これまでの製造メーカーは消費者の多様なニーズを製品に取り入れて、製品に多様な機能を持たせることに力を入れてきたのではないかと思います。消費者のニーズをどんどんと製品に盛り込んで、製品に付加価値をつけるという手法です。ここで“消費者の多様なニーズ”とは製造する側、売る側から捉えたものに過ぎません。採算性の良くないもの、安い評価しか受けないもの等は基本的に採用されないはずです。そして、私達消費者は時代の流れに様々に翻弄されながら、そうした状況を積極的あるいは消極的に受け入れてきてしまったのではないでしょうか。
しかし、私達消費者は少しずつ“賢く”なってきました。私自身、大学でビジネスや法律を学んだ経歴はありませんが、自己責任でインターネットオークションを利用しています。以前のように製造メーカーのブランドに頼り、販売店のブランドに頼り、自身で価値の吟味を怠るような購入スタイルから、自分の鑑識眼で新品のみならず中古品を個人間で売買することさえ一般的になっているのです。製造メーカーには、こうした消費者の変化を把握したうえで、より需要にあったものを製造してもらいたいと思います。
だいぶ以前の話かもしれませんが、“少量多品種生産”というワードを盛んに吹聴していたのは製造メーカーだったはずです。ですからニーズに対応する土壌はあるはずなのです。自分のニーズに合致しない高い買い物をせざるを得ないということは、搾取されるに等しいことだと私は思います。

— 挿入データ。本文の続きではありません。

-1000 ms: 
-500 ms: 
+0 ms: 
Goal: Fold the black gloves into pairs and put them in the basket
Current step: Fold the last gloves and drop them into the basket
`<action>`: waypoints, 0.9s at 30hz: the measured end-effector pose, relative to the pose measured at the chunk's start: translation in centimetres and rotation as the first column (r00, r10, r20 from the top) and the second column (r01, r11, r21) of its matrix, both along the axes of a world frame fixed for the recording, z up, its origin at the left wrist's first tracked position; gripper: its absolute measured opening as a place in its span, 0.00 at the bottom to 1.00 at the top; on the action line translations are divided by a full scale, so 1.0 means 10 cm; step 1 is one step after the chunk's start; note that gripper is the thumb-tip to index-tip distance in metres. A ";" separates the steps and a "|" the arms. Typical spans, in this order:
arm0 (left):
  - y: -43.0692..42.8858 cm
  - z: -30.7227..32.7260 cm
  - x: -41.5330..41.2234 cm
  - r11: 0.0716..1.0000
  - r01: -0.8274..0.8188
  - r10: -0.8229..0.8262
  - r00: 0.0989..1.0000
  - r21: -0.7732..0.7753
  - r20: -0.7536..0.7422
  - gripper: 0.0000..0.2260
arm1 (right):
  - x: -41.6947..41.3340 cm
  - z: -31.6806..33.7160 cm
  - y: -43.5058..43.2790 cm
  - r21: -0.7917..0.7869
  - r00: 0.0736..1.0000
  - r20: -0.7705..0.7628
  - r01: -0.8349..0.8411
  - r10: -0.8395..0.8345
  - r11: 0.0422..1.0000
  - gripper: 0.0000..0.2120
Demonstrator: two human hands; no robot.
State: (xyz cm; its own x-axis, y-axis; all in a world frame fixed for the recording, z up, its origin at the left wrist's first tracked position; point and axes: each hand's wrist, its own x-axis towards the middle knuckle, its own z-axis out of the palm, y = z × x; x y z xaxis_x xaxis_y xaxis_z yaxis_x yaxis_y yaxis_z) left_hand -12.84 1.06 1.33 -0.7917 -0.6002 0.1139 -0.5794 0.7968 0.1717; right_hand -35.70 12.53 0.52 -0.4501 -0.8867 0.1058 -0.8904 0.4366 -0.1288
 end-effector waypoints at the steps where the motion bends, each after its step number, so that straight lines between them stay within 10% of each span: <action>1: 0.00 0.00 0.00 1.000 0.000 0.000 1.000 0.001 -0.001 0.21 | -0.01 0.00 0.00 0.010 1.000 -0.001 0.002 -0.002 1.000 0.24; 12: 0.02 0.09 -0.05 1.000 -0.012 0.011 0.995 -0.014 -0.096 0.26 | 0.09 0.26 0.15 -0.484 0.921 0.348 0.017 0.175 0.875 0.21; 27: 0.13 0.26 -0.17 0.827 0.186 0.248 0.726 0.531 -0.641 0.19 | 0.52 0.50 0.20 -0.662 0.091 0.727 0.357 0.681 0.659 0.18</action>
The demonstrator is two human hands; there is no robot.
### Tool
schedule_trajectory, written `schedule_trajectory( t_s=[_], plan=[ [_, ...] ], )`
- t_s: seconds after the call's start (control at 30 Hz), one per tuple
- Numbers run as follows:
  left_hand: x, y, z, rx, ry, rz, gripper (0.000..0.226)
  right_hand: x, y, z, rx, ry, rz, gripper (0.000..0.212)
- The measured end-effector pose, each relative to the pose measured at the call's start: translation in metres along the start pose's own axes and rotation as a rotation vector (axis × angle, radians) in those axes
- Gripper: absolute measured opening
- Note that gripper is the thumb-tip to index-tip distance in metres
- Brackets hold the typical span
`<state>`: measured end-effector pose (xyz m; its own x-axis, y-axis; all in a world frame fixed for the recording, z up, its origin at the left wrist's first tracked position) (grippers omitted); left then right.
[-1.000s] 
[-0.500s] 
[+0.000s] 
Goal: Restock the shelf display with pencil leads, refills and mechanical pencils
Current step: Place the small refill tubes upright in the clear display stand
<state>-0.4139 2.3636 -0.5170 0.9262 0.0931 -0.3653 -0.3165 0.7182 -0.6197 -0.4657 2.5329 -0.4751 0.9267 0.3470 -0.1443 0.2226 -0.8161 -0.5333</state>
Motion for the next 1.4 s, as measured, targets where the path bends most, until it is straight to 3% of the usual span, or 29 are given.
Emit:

インターネットオークションは、こうしたことに気付かされる良い機会を我々に与えてくれます。経験としての機会もです。
ただし、オークションやリサイクルはビジネスとしても膨大な市場ですので、我々からすると代金の支払先が変わっただけという結果になることも少なくないかもしれません。しかし、私はそうした状況は長く続かないと思います。地球が我々に要請するエコの基本はあくまで“大切に使い続けること”であり、今後の経済状況もそれを要求するものになるのではないかと思うからです。つまり、製造の段階から変わらざるを得ないのです。